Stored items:
=====
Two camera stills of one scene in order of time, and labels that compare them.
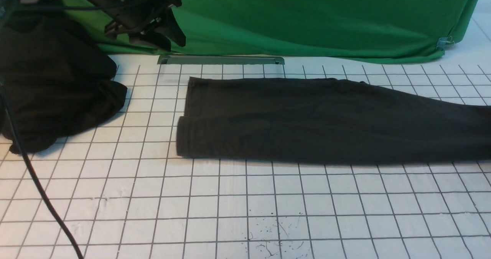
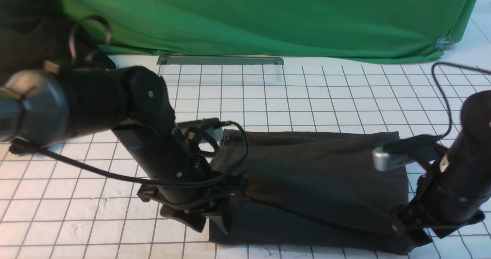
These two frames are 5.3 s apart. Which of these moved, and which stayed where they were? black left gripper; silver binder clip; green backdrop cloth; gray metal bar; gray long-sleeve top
Moved: gray long-sleeve top; black left gripper
Stayed: green backdrop cloth; silver binder clip; gray metal bar
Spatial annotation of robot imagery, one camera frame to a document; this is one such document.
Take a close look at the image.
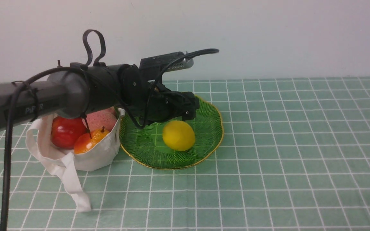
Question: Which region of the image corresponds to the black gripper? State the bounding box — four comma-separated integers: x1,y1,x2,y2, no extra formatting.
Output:
125,82,200,124

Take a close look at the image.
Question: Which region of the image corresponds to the yellow lemon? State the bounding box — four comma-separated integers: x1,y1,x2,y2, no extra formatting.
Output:
163,120,196,151

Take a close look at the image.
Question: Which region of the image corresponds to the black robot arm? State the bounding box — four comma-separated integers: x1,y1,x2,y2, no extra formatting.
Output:
0,64,200,131

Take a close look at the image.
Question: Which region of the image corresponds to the white cloth tote bag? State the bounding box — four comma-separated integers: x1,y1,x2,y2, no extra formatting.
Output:
25,108,125,212

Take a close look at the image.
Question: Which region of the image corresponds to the green glass leaf plate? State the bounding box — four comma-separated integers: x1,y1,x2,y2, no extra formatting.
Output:
119,98,225,170

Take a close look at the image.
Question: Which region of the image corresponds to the pink peach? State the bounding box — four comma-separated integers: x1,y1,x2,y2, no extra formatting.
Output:
82,107,118,132

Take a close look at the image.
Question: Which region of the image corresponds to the orange-red mango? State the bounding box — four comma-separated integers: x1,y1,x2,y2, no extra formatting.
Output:
73,127,110,154

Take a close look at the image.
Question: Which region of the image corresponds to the red apple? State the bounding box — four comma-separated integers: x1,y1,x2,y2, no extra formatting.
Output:
50,116,87,150

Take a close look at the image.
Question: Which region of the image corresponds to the green checkered tablecloth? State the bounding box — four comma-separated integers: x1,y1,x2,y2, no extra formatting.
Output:
8,77,370,231

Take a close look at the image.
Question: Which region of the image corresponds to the black cable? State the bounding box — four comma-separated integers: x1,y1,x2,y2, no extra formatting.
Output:
0,30,220,231

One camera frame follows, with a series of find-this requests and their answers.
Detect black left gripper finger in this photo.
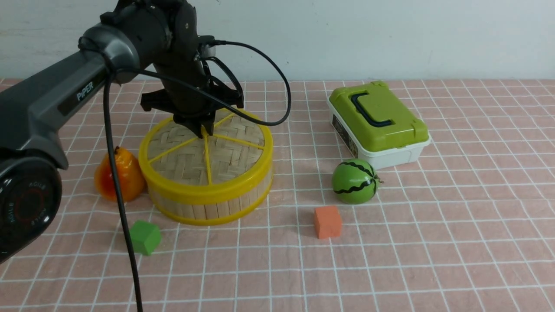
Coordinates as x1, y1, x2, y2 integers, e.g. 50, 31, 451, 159
202, 114, 216, 136

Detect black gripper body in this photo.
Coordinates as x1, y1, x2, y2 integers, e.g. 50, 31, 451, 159
140, 0, 244, 123

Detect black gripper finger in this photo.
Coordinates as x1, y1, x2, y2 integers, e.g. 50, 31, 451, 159
173, 115, 202, 138

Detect yellow woven bamboo steamer lid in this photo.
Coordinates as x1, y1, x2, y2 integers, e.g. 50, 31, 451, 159
137, 111, 274, 207

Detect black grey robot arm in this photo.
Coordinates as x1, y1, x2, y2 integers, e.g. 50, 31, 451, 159
1, 0, 244, 262

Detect bamboo steamer basket yellow rims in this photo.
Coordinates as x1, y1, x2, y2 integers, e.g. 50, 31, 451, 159
145, 166, 274, 226

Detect orange yellow toy pear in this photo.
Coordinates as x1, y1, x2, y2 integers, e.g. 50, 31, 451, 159
95, 146, 146, 203

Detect green foam cube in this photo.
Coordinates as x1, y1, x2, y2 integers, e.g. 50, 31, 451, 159
129, 221, 161, 256

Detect orange foam cube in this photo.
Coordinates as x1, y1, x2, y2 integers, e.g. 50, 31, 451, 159
313, 206, 343, 240

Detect green toy watermelon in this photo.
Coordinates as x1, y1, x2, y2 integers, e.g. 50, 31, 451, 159
332, 158, 383, 205

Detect green lidded white storage box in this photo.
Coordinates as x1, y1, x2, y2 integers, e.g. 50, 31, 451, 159
327, 81, 431, 169

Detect black cable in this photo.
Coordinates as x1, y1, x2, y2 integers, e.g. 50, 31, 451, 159
78, 37, 292, 312

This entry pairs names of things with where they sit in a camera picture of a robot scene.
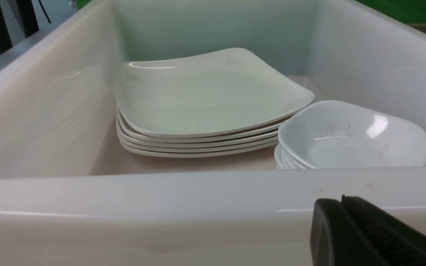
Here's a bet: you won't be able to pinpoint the top stacked white square plate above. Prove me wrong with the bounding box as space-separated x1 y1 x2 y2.
114 48 315 138

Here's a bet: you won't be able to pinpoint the lower stacked white bowls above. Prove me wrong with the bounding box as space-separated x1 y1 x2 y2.
274 144 426 170

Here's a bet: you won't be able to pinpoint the top stacked white bowl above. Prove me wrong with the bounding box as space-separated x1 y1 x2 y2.
278 100 426 169

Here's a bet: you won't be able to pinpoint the green backdrop cloth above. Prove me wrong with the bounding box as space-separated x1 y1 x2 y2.
76 0 426 25

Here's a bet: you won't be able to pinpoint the bottom stacked white plate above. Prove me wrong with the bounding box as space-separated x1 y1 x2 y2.
116 130 278 158

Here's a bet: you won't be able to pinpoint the black stand legs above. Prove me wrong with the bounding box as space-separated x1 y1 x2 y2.
0 0 40 55

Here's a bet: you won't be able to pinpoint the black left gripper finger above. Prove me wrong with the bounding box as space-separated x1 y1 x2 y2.
310 195 426 266

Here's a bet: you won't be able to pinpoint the large white plastic tub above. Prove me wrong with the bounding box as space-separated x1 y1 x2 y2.
0 0 426 266

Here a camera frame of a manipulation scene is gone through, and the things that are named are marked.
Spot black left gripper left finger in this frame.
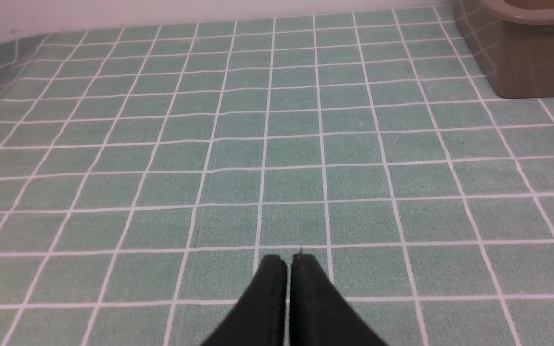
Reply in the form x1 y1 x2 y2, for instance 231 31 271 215
202 255 288 346

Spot olive green plastic bin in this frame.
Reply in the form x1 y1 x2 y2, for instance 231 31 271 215
453 0 554 99

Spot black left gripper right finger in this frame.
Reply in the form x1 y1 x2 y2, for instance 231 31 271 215
290 254 387 346

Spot green checkered tablecloth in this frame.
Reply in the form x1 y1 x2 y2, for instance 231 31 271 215
0 6 554 346

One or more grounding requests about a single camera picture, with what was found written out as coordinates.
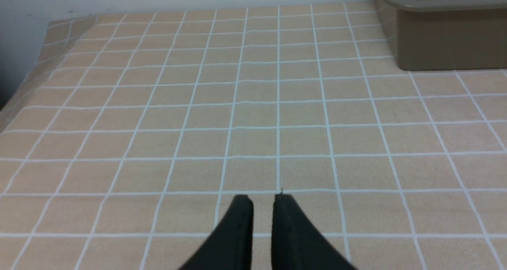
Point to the olive green plastic bin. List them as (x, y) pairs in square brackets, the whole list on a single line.
[(426, 35)]

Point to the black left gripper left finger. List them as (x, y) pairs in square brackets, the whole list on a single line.
[(229, 246)]

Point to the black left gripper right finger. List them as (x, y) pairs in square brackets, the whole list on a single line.
[(296, 244)]

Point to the beige checkered tablecloth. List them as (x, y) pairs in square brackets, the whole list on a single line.
[(126, 143)]

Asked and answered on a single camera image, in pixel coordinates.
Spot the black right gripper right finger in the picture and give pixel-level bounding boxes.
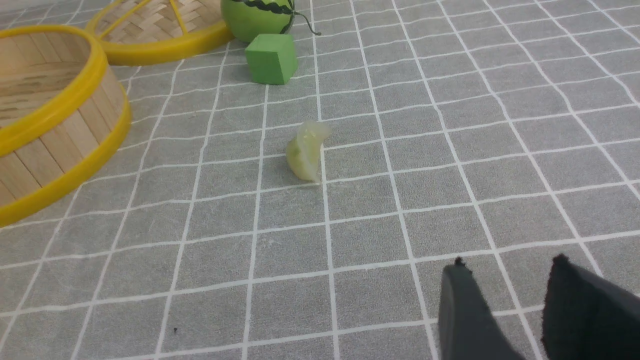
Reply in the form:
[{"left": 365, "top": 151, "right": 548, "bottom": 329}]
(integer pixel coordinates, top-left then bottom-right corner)
[{"left": 542, "top": 254, "right": 640, "bottom": 360}]

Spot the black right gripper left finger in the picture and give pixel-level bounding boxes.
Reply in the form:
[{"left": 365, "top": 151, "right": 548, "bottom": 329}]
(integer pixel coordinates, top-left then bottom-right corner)
[{"left": 438, "top": 257, "right": 523, "bottom": 360}]

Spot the pale green dumpling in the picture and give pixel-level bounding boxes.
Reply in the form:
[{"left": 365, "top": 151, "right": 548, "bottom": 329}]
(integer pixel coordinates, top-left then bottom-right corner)
[{"left": 285, "top": 121, "right": 332, "bottom": 183}]

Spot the woven bamboo steamer lid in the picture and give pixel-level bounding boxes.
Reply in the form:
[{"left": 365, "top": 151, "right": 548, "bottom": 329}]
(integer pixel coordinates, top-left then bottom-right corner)
[{"left": 85, "top": 0, "right": 234, "bottom": 67}]

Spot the bamboo steamer tray yellow rim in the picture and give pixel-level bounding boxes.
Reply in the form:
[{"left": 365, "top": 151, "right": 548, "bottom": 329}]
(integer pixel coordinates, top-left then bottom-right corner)
[{"left": 1, "top": 24, "right": 132, "bottom": 227}]

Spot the grey checked tablecloth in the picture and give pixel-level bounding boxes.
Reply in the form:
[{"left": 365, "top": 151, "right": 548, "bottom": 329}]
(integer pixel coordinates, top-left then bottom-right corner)
[{"left": 1, "top": 0, "right": 640, "bottom": 360}]

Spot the green foam cube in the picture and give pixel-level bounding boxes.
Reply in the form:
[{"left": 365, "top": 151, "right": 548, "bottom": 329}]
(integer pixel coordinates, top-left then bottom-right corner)
[{"left": 244, "top": 33, "right": 298, "bottom": 85}]

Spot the green toy watermelon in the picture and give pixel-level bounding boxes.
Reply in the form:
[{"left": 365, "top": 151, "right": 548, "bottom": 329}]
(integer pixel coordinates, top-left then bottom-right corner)
[{"left": 221, "top": 0, "right": 322, "bottom": 43}]

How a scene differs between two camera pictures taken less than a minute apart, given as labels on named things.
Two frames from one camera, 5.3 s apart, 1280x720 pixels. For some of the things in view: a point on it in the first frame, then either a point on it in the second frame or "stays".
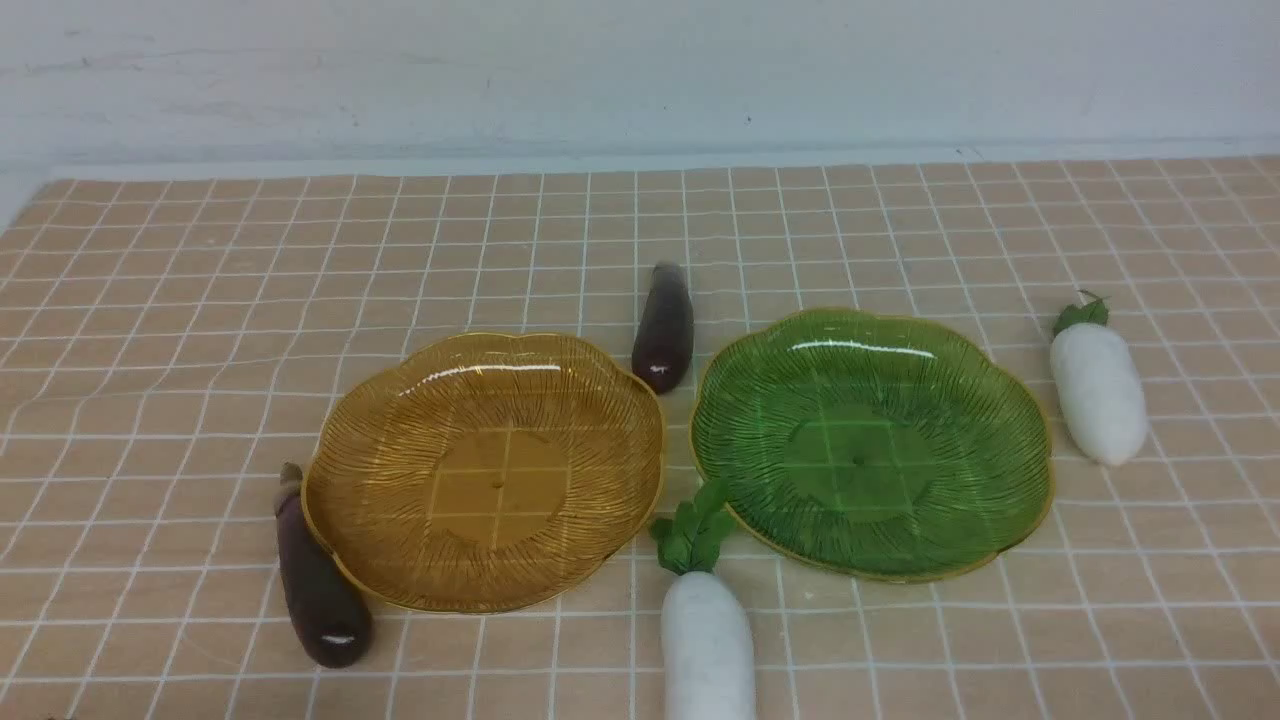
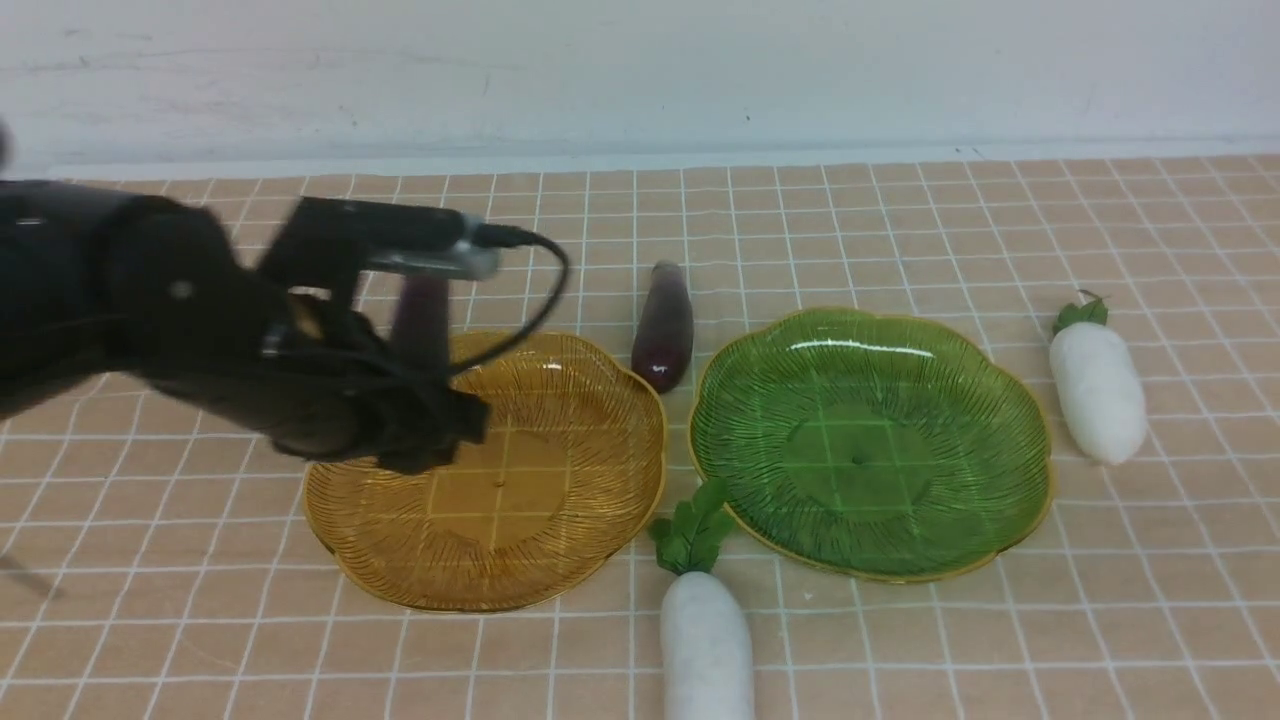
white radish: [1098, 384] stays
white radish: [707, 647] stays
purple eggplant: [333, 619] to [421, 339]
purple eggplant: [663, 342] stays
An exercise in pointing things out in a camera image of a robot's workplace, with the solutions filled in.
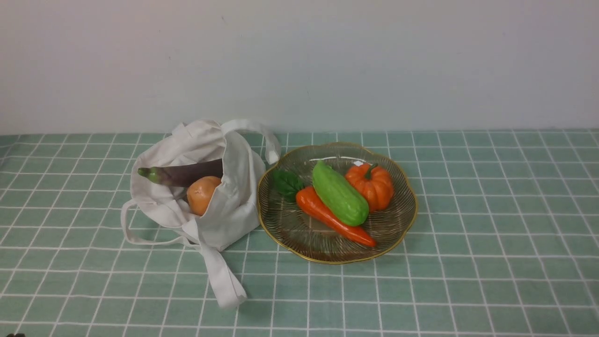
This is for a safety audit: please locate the purple eggplant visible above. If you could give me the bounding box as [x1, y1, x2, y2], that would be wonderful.
[137, 159, 223, 188]

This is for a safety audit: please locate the white cloth tote bag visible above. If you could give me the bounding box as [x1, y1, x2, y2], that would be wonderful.
[120, 119, 281, 308]

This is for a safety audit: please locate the orange carrot with leaf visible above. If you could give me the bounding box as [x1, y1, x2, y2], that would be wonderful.
[272, 170, 377, 248]

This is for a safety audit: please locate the gold-rimmed glass plate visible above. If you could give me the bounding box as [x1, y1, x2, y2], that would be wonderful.
[257, 142, 419, 264]

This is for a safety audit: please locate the green cucumber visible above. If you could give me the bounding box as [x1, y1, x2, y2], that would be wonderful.
[312, 160, 369, 227]

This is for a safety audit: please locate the small orange pumpkin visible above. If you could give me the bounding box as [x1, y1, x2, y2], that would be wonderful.
[345, 163, 394, 213]

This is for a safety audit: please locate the orange-brown onion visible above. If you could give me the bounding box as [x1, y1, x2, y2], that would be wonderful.
[187, 176, 222, 216]

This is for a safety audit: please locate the green checkered tablecloth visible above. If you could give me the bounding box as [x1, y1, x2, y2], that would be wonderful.
[0, 130, 599, 337]

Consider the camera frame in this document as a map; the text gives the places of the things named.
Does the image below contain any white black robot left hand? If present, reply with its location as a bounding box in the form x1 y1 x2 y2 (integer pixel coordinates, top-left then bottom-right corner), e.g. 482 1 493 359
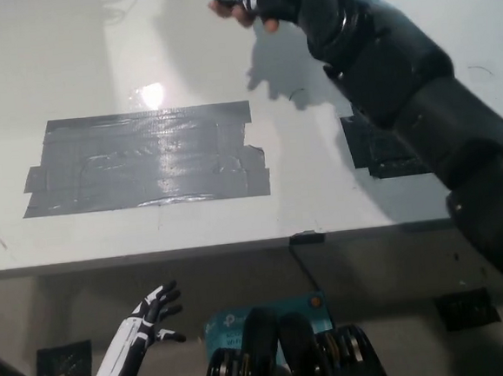
87 280 189 376

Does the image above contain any grey duct tape patch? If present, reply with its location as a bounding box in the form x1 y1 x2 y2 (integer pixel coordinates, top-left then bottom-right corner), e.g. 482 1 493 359
14 99 274 220

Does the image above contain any person's bare hand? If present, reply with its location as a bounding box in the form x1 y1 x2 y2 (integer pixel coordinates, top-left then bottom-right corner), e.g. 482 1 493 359
208 0 283 39

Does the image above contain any black tape mark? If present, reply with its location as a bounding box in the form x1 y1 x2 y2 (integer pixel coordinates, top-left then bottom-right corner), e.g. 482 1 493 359
339 107 435 183

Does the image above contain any thin black cable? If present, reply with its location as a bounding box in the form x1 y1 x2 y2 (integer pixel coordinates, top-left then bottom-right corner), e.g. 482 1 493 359
289 242 322 297

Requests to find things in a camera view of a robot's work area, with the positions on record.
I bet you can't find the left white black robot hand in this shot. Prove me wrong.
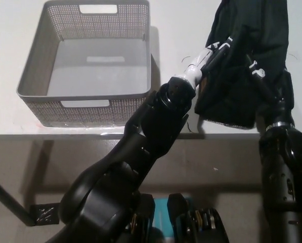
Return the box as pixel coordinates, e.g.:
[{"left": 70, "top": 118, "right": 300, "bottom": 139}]
[{"left": 188, "top": 36, "right": 234, "bottom": 77}]

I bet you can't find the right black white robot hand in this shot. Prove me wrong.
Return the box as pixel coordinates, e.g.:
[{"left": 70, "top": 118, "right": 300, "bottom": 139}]
[{"left": 245, "top": 54, "right": 296, "bottom": 125}]

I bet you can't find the dark green lunch bag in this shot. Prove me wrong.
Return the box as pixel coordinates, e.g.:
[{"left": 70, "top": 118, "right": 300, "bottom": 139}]
[{"left": 193, "top": 0, "right": 291, "bottom": 130}]

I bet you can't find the grey perforated plastic basket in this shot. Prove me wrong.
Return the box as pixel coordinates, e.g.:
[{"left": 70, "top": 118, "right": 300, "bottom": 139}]
[{"left": 16, "top": 0, "right": 157, "bottom": 128}]

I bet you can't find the black teal robot torso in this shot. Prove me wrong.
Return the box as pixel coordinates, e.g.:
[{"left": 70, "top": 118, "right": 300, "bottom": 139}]
[{"left": 129, "top": 193, "right": 230, "bottom": 243}]

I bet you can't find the black metal table leg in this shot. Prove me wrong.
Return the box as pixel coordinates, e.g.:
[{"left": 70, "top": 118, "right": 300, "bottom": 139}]
[{"left": 0, "top": 173, "right": 38, "bottom": 226}]

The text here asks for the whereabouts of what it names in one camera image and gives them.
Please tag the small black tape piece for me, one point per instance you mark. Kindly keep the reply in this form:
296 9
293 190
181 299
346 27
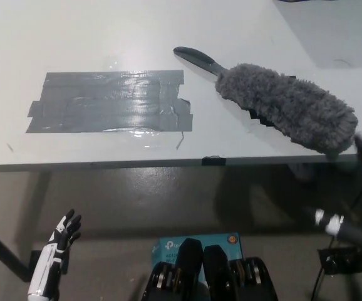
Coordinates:
214 160

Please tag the black table leg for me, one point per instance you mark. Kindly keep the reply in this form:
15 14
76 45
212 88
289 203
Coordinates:
2 251

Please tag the grey duct tape patch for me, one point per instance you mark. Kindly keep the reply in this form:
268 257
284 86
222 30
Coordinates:
112 100

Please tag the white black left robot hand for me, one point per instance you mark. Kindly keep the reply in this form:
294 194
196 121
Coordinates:
51 257

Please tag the teal router box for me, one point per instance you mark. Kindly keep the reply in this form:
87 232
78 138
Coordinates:
225 247

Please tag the black tape patch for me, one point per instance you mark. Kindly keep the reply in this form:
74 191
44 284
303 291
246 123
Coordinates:
262 118

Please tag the grey fluffy duster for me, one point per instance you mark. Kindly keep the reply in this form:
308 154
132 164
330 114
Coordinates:
281 100

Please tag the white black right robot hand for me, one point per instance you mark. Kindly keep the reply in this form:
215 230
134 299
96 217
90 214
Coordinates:
334 224

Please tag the black robot body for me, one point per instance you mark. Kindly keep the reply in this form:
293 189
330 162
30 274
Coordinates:
212 276

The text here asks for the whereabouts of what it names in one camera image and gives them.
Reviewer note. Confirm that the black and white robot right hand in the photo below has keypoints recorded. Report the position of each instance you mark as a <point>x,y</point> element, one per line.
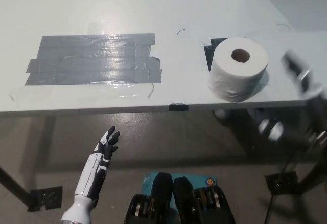
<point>293,64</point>

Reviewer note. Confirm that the black tape square patch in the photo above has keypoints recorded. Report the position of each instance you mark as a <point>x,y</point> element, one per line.
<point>210,52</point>

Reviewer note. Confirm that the black metal table leg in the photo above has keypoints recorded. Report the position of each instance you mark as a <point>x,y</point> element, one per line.
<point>314,174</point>
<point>15,185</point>

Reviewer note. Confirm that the grey duct tape patch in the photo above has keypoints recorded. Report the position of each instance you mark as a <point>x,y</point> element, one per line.
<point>97,60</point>

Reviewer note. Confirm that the small black tape piece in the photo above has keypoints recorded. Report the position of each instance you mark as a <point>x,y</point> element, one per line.
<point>178,107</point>

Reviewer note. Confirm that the white and black robot left hand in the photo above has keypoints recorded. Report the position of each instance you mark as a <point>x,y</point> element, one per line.
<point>88,180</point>

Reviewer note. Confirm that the white toilet paper roll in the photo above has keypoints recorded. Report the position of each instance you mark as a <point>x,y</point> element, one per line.
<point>232,80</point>

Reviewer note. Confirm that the white rounded object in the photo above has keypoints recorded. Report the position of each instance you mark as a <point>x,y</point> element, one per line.
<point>221,113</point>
=====
- _Exercise goal_
Copy all lines of the records in which the string "teal" can be found.

- _Solution_
I bet you can't find the black teal robot torso in this shot. Prove me wrong.
Please tag the teal router box for me, one point per instance you mark. Kindly keep the reply in this form:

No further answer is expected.